The long road to a career in academic biology...

What's a postdoc? 90% of the time, that's the next question I'm asked after people ask me what I do for a living. Or worse, people who know I spent 5 and a half years in grad school will say "wow, I can't believe you're still a student!" It's clear that most people outside the scientific community don't know what postdocs are - Students? Interns? Trainees?

People should know what postdocs are - at very least so that they don't call them students! More importantly, the public should know who is actually doing the vast majority of the experiments and fieldwork that get published in hundreds of scientific journals every week: postdoctoral fellows and grad students.
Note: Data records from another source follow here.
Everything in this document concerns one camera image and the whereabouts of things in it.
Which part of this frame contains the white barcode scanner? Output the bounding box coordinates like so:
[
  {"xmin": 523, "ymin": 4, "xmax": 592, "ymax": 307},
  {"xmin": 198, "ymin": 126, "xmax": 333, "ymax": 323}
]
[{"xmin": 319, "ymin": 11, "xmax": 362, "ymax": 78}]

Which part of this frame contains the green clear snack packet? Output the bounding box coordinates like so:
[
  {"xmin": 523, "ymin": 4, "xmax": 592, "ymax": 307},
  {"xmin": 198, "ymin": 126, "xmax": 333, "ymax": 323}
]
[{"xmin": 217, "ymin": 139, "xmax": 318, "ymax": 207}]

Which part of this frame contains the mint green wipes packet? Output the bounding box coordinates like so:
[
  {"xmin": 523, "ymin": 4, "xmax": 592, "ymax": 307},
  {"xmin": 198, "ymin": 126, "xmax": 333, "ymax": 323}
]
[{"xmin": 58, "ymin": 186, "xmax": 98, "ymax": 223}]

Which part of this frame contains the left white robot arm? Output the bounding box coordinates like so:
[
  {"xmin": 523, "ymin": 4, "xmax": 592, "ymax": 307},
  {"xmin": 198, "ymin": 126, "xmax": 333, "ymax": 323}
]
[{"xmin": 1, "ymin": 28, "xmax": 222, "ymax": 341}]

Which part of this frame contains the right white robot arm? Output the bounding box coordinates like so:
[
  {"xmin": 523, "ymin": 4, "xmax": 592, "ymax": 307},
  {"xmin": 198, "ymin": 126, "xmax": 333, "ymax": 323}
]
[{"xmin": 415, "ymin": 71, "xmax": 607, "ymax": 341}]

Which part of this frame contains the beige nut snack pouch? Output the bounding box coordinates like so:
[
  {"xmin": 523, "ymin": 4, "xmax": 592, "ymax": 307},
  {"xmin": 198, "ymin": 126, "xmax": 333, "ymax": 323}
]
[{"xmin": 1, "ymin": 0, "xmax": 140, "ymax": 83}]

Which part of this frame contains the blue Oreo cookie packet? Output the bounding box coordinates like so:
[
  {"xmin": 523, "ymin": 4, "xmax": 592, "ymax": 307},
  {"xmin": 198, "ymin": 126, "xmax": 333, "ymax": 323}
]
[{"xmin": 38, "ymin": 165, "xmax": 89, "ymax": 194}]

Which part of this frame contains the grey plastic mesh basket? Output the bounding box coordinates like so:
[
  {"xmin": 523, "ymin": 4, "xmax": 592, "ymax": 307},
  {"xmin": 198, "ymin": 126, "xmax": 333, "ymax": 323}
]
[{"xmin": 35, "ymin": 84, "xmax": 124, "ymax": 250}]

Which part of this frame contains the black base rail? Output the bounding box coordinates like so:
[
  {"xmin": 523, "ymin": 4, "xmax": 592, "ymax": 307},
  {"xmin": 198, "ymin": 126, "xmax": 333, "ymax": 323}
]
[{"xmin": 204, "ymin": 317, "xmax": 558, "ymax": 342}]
They are the people who pick up the test tubes and pipettes, go the lab bench, and run the experiments. That's not to say that the professor just sits back and gets all the credit - professors are generally full intellectual participants in the research, and they're usually the ones who came up with the main idea for the research project. However, the point here is that grad students and postdocs aren't simply trainees learning their trade; they are practicing scientists who produce valuable, tangible work. Unlike undergraduate education, this is on-the-job training much like any other career field.

Postdocs are no longer students - they have their PhDs, and they're not attending classes, taking tests, or writing a thesis. If a graduate student is an apprentice, a postdoc is a journeyman - a credentialed, capable scientist who is gaining more experience under the guidance of a senior scientist. A postdoctoral position is a chance to learn some new skills and work more independently without having to jump through the administrative hoops of grad school. The research you do as a postdoc lays the foundation for what you'll do in your own lab as a professor.

I still seem like a student to my friends in other careers because my job as a postdoc is only temporary (3-5 years), and I still make well below the median US income. (Starting postdoc salaries range from $30k to ~$40k, and rise to $40-$45k after 2 years of experience.) This is why the career path of an academic scientist seems so long - you hardly earn anything and don't settle down until you're in your mid- to late 30's, even though you have a doctorate and you do demanding, highly technical work. You spend 5+ years as a grad student with a 22k annual salary, no retirement benefits, and bare-bones health insurance. Your reward for earning a PhD? A temporary job with a low salary, no retirement benefits, and if you're lucky, decent health insurance. All this, while your friends who went to law school finished their degrees years ago, got paid $50-60k during a brief clerkship, and are now raking in more money than you'll make as a tenured scientist.

On the other hand, if you work with a good mentor, you wouldn't trade this job for any other. In spite of the unsustainable pay level (you'll never retire or send your kids to college on it), as a science postdoc you get to continually drive your intellect and creativity, you get to play with fun, high-tech toys, and you have a degree of independence that almost rivals that of a freelance writer.